I'm trying to make a simple post method with the requests module, like this :
s=requests.Session()
s.post(link,data=payload)
In order to do it properly, the payload is an id from the page itself, and it's generated in every access to the page.
So I need to get the data from the page and then proceed the request.
The problem when you accessed the page is that a new id will be generated.
So if we do this:
s=requests.Session()
payload=get_payload(s.get(link).text)
s.post(link,data=payload)
It will not work because when you acceded the page with s.get the right id is generated, but when you go for the post request, a new id will be generated so you'll be using an old one.
Is there any way to get the data from the page right before the post request?
Something like:
s.post(link,data=get_data(s.get(link))
When you do a post (or get) request, the page will generate another id and send it back to you. There is no way of sending data to the page while it is being generated because you need to receive a response first to process the data on the page and once you have received the response, the server will create a new id for you the next time you view the page.

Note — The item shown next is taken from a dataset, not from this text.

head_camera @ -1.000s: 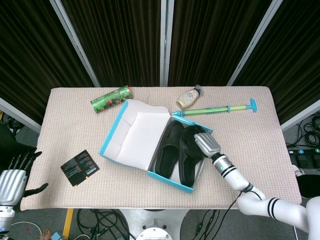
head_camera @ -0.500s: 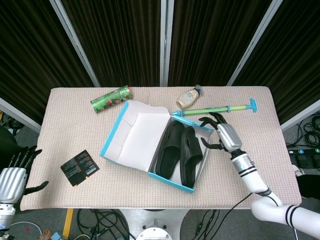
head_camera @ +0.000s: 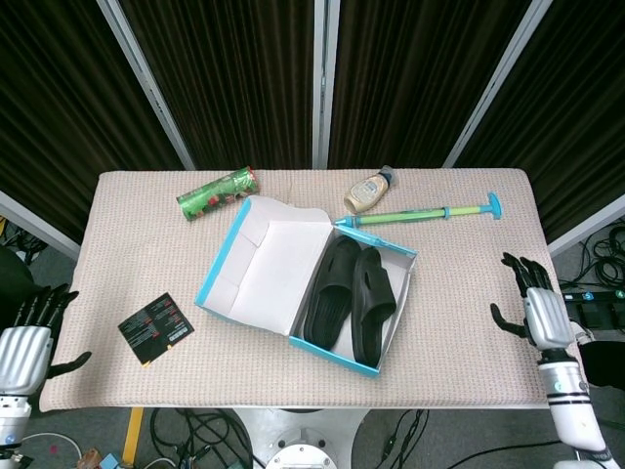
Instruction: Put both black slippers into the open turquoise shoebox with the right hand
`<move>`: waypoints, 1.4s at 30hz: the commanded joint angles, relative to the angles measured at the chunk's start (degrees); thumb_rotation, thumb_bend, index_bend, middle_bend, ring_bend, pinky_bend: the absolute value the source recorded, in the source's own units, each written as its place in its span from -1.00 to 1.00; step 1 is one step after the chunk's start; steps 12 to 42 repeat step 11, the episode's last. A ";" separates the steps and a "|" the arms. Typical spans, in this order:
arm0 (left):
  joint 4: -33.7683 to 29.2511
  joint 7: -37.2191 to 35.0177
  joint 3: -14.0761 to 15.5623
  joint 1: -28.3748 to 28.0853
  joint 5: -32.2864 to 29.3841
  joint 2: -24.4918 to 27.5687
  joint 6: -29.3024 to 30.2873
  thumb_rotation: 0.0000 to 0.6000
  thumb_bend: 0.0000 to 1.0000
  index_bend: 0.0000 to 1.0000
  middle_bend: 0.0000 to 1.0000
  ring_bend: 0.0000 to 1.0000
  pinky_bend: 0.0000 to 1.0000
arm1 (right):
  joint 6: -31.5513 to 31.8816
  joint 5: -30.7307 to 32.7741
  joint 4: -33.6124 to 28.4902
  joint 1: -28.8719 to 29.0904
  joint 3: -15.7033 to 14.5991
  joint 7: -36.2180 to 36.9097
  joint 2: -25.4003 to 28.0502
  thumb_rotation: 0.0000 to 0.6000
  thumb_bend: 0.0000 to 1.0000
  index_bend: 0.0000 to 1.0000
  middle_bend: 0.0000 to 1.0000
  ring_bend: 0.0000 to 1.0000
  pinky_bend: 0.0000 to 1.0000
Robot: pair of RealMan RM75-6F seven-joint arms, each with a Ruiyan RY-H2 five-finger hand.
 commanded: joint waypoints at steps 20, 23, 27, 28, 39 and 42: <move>0.35 3.64 -0.16 0.85 -1.75 -1.33 0.19 1.00 -0.89 -0.72 -0.87 -0.96 -0.82 | 9.41 -9.05 -2.88 -7.50 -3.89 0.56 1.90 0.91 -0.39 -1.00 -0.83 -1.00 -1.00; 0.35 3.64 -0.16 0.85 -1.75 -1.33 0.19 1.00 -0.89 -0.72 -0.87 -0.96 -0.82 | 9.41 -9.05 -2.88 -7.50 -3.89 0.56 1.90 0.91 -0.39 -1.00 -0.83 -1.00 -1.00; 0.35 3.64 -0.16 0.85 -1.75 -1.33 0.19 1.00 -0.89 -0.72 -0.87 -0.96 -0.82 | 9.41 -9.05 -2.88 -7.50 -3.89 0.56 1.90 0.91 -0.39 -1.00 -0.83 -1.00 -1.00; 0.35 3.64 -0.16 0.85 -1.75 -1.33 0.19 1.00 -0.89 -0.72 -0.87 -0.96 -0.82 | 9.41 -9.05 -2.88 -7.50 -3.89 0.56 1.90 0.91 -0.39 -1.00 -0.83 -1.00 -1.00; 0.35 3.64 -0.16 0.85 -1.75 -1.33 0.19 1.00 -0.89 -0.72 -0.87 -0.96 -0.82 | 9.41 -9.05 -2.88 -7.50 -3.89 0.56 1.90 0.91 -0.39 -1.00 -0.83 -1.00 -1.00; 0.35 3.64 -0.16 0.85 -1.75 -1.33 0.19 1.00 -0.89 -0.72 -0.87 -0.96 -0.82 | 9.41 -9.05 -2.88 -7.50 -3.89 0.56 1.90 0.91 -0.39 -1.00 -0.83 -1.00 -1.00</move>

See https://www3.ntu.edu.sg/home/ehchua/programming/webprogramming/images/HTTP.png for a simple example image of a HTTP Request
In general, there is no way to do this. The server's response is potentially affected by the data you send, so it can't be available before you have sent the data. To persist this kind of information across requests, the server would usually set a cookie for you to send with each subsequent request - but using a requests.Session will handle that for you automatically. It is possible that you need to set the cookie yourself based on the first response, but cookies are a key/value pair, and you only appear to have the value. To find the key, and more generally to find out if this is what the server expects you to do, requires specific knowledge of the site you are working with - if this is a documented API, the documentation would be a good place to start. Otherwise you might need to look at what the website itself does - most browsers allow you to look at the cookies that are set for that site, and some (possibly via extensions) will let you look through the HTTP headers that are sent and received.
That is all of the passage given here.